Required action: In the records below, repeat word for word only the lines starting at the one that contains "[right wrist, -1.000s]" and ending at the one that contains "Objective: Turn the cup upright", pictures excluded.

Collected data entries:
"""
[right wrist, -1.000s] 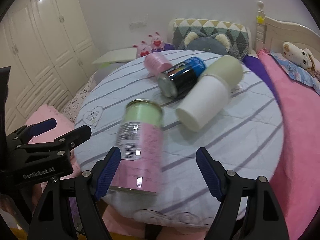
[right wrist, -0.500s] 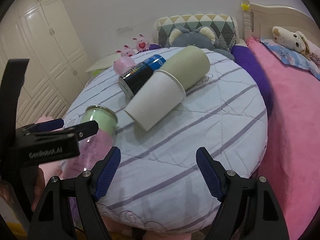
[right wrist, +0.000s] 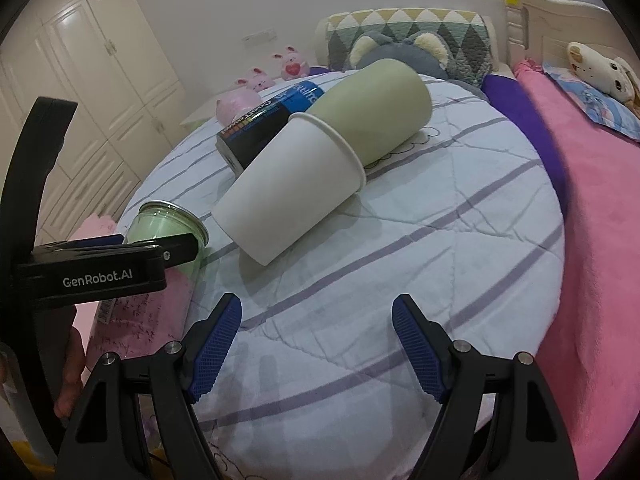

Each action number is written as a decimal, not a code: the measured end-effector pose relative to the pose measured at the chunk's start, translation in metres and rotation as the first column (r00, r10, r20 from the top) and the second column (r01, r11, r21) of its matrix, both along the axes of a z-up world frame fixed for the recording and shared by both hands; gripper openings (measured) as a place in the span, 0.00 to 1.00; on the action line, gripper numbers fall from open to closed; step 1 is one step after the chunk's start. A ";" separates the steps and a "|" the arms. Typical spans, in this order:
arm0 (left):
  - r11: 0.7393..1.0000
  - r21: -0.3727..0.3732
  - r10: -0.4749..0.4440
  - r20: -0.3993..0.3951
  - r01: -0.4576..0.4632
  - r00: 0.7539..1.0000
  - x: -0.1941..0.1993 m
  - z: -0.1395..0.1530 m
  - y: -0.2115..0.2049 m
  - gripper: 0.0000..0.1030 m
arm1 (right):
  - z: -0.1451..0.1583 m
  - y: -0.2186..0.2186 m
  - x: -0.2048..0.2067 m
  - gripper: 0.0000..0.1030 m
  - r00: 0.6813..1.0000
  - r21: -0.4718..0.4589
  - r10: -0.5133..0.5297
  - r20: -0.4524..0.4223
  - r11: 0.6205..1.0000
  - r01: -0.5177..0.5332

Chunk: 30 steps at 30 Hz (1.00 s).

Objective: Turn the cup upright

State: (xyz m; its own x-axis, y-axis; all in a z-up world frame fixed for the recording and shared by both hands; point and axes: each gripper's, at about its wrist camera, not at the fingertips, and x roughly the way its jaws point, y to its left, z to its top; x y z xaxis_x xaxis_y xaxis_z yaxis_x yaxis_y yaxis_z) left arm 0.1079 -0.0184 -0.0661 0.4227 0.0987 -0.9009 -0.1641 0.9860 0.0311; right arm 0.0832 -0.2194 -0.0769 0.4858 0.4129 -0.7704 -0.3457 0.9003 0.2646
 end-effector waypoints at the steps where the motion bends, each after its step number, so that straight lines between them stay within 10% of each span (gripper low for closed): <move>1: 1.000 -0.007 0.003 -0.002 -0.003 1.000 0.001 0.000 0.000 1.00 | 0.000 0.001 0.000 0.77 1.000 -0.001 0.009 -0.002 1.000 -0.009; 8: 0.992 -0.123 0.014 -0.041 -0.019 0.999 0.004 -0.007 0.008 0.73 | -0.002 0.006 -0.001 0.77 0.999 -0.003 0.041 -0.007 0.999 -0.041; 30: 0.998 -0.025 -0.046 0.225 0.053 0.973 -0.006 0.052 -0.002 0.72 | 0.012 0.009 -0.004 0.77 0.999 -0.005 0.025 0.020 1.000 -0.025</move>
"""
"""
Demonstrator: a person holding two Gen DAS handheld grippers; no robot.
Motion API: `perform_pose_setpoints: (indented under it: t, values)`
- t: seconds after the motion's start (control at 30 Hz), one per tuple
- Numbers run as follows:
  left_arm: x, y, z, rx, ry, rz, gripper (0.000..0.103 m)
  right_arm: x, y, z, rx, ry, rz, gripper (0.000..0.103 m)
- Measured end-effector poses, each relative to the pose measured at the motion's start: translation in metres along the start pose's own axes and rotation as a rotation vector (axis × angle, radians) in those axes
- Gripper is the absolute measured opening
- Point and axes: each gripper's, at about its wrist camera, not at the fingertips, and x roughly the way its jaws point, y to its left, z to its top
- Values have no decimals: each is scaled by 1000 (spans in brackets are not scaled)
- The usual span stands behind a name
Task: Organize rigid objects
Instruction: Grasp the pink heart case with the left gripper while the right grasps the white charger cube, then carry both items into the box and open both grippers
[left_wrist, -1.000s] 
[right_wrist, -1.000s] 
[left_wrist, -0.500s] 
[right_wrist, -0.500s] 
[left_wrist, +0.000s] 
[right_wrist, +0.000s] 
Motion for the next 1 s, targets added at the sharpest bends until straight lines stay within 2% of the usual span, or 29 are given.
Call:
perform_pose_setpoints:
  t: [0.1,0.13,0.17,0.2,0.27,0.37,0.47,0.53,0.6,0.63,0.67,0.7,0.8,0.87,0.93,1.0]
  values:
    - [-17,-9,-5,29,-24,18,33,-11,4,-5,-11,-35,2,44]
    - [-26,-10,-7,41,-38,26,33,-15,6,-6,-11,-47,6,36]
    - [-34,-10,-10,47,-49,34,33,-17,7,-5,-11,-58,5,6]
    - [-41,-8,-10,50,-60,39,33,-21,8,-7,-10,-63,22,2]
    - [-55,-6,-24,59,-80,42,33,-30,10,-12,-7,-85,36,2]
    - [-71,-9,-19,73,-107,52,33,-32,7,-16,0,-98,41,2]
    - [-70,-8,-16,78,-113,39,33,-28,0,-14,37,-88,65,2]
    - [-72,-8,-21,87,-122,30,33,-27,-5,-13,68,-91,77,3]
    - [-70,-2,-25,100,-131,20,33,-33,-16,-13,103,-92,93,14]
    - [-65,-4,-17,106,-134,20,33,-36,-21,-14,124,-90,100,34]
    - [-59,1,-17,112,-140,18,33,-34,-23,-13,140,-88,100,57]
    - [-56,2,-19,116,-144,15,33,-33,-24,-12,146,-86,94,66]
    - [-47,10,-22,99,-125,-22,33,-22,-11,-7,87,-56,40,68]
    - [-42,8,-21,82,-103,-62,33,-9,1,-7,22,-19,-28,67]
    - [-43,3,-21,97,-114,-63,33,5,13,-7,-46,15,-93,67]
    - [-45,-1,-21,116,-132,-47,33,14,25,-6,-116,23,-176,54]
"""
Solution to the exercise:
[right wrist, -1.000s] 
[right wrist, -0.500s] 
[right wrist, +0.000s] 

Each action number is written as a decimal, not a code: the measured end-effector pose relative to the pose measured at the chunk's start, translation in metres and rotation as the first column (r00, r10, r20 from the top) and the second column (r01, r11, r21) of its matrix, both along the axes of a z-up world frame fixed for the recording and shared by both hands; gripper openings (measured) as a place in the span, 0.00 to 1.00; on the action line, gripper numbers fall from open to closed; step 1 is one step after the chunk's start. A ";" separates the steps and a "|" the arms. Typical spans, in this order:
arm0 (left):
  - r11: 0.7393..1.0000
  - r21: -0.3727..0.3732
  - r10: -0.4749..0.4440
  - r20: -0.3993..0.3951
  - r01: -0.4576..0.4632
  - r00: 0.7539..1.0000
  - x: -0.1941..0.1993 m
  - z: -0.1395..0.1530 m
  - y: -0.2115..0.2049 m
  - gripper: 0.0000..0.1030 m
arm1 (right):
  - z: -0.1451..0.1583 m
  - y: -0.2186..0.2186 m
  - x: -0.2048..0.2067 m
  - gripper: 0.0000..0.1030 m
  - r00: 0.6813..1.0000
  - r21: -0.4718..0.4589
  - r10: -0.5133..0.5297
  - r20: -0.4524..0.4223
  - r11: 0.6205..1.0000
  - r01: -0.5177..0.5332

Chunk: 30 steps at 30 Hz (1.00 s).

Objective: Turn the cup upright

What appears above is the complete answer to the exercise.